Major pedestrian street in Manly, New South Wales

The Corso is one of the main streets and a pedestrian mall in Manly, New South Wales, Australia. It connects the Manly ferry wharf to Manly Beach on the Pacific Ocean side of the Manly peninsula.

== History ==
There has long been a track between Manly Cove and Ocean Beach, worn by the local Aboriginal people, the Kay-ye-my clan of the Guringai people. Proposed by Henry Gilbert Smith, the earliest developer of Manly who had a vision for this stretch of ground as a promenade with hotels, tearooms and entertainment. The promenade was to be named after Via del Corso in Rome and it was to be the focal point of his planned new resort, called New Brighton or Manly Beach. The Corso was built in 1855 as a boardwalk, the street allowed tourists to cross the sand spit between the harbour pier and ocean beach. Realising that refreshment was essential, Smith established a hotel at each end of the Corso.

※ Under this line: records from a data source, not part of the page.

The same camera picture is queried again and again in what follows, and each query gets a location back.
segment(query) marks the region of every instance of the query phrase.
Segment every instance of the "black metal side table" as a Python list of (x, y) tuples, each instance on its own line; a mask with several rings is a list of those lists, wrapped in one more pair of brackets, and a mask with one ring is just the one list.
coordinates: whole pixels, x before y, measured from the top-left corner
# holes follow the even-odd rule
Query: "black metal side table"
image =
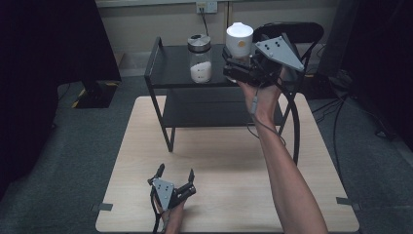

The Pier was built in 1856 and the Steyne was built in 1858–59 which was designed by the colonial architect Edmund Blacket as well as St Matthew's Anglican Church halfway along the Corso which was built in 1865 and partly paid for by Smith. By 1861 there were three hotels and a temperance hotel, which only sold soft drinks. Twenty years later there were six hotels, three of which survive today.

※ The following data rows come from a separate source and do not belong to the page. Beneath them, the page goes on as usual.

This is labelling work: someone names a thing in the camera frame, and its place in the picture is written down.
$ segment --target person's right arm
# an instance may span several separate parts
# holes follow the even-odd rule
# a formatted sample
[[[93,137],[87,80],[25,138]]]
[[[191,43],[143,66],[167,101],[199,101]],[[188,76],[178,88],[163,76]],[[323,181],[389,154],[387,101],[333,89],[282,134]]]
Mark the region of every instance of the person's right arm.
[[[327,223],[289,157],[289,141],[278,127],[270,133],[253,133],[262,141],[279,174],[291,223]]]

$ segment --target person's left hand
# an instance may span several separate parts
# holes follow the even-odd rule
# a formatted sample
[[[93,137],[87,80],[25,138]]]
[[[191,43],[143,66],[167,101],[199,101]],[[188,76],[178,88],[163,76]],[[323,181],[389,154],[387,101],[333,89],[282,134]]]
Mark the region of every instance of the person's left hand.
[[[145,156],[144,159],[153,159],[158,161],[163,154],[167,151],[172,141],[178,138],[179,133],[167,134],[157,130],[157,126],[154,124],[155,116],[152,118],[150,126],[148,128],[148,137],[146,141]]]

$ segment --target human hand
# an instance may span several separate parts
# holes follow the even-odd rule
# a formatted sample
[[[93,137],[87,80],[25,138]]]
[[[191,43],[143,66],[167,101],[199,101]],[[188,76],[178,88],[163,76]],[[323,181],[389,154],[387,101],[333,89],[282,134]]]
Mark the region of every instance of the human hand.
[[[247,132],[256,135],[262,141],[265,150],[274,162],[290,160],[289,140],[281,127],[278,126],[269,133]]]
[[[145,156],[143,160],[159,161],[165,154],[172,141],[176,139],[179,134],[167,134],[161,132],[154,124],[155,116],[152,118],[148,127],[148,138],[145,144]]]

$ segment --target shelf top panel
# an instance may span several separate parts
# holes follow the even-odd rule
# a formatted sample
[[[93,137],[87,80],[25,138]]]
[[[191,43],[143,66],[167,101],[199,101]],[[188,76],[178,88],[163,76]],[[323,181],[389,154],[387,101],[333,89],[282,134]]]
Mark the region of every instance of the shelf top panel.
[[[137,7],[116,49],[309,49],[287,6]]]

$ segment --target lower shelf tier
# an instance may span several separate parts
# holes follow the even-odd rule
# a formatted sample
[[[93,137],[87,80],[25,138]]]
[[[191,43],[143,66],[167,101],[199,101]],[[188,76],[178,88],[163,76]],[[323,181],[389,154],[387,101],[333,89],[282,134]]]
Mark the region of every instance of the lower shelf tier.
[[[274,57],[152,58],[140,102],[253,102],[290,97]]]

In the 1880s most commercial activities were centred on the Corso with many families living above their businesses. Entertainment was added including an Aquarium and later, 'Sovereign' Smith's Gallery of Amusements. The first large general store White Brothers opened in 1907 and later became Campbell's General Merchants, a Corso landmark for many years.

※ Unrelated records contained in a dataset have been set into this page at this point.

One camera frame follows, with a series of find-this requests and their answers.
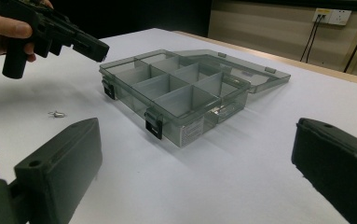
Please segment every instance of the gun-shaped device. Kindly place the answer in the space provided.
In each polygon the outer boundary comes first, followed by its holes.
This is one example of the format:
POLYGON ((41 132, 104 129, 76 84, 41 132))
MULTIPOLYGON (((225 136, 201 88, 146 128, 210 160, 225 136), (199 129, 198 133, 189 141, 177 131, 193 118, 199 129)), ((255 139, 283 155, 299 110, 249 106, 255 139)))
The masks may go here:
POLYGON ((104 42, 79 30, 66 16, 39 0, 0 0, 0 16, 25 21, 33 28, 27 39, 8 40, 3 68, 6 77, 22 78, 27 62, 23 48, 30 42, 34 42, 34 53, 44 58, 49 52, 59 55, 62 46, 73 45, 73 50, 102 62, 109 50, 104 42))

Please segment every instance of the open box lid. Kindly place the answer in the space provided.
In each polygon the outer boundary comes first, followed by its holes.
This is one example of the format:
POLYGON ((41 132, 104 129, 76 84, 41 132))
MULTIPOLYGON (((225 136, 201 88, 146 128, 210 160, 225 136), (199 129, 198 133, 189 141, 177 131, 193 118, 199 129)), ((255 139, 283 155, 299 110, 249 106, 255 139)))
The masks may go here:
POLYGON ((251 83, 250 93, 257 93, 289 81, 291 75, 274 68, 250 63, 210 49, 182 50, 174 53, 198 63, 208 64, 251 83))

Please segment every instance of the transparent compartment box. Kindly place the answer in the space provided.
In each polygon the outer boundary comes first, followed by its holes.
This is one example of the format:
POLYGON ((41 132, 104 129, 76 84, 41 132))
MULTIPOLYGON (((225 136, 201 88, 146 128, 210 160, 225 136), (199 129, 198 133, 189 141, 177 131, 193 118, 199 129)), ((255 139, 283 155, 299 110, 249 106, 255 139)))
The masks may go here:
POLYGON ((145 121, 155 137, 178 147, 245 107, 248 93, 288 82, 290 75, 208 49, 155 50, 100 65, 104 92, 145 121))

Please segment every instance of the dark background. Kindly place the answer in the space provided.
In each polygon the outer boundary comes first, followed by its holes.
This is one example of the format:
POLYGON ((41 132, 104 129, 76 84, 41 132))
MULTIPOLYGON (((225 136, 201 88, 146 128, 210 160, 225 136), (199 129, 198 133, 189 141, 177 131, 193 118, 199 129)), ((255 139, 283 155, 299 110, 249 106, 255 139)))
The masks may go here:
POLYGON ((212 0, 50 1, 71 23, 97 38, 150 28, 206 37, 212 4, 212 0))

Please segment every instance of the black handle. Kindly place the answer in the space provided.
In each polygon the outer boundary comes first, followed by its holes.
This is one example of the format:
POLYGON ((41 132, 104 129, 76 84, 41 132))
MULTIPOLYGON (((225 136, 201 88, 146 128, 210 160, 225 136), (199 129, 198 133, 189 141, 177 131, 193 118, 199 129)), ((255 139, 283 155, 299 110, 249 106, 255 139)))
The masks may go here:
POLYGON ((7 55, 4 62, 3 75, 20 79, 23 77, 27 54, 24 52, 26 39, 10 38, 7 43, 7 55))

By the 1920s the Corso was the main shopping precinct of the Northern Beaches. The Rialto Theatre opened on 23 July 1923 and was renamed to Odeon on 3 March 1951 operated until its closure on 28 January 1961. St Matthew's church along with the Victoria Hall next door was demolished in 1929 to make way the widening of the Corso. The new St Matthew's opened on 20 September 1930.

During the 1950s, The Corso was anchored by Woolworths, Coles, Campbell's, Cooper's, Little's, McIlrath's, Buckingham's, Snow's and HG Palmer's. In 1961 The Mall which was walk-through two-storey shopping centre opened on the site of the former Odeon and was renamed to La Gallerie in 1989.

With the opening of Warringah Mall, an American-style shopping centre in 1963 in the suburb of Brookvale saw The Corso shops declined. Many stores including Campbell's, Cooper's, Little's, McIlrath's, Buckingham's, Snow's, HG Palmer's and Woolworths closed. By 2008 only Coles remains as the sole anchor tenant. Surf brand Billabong and The Boardrider Backpacker opened in 2003 on the former site of Woolworths.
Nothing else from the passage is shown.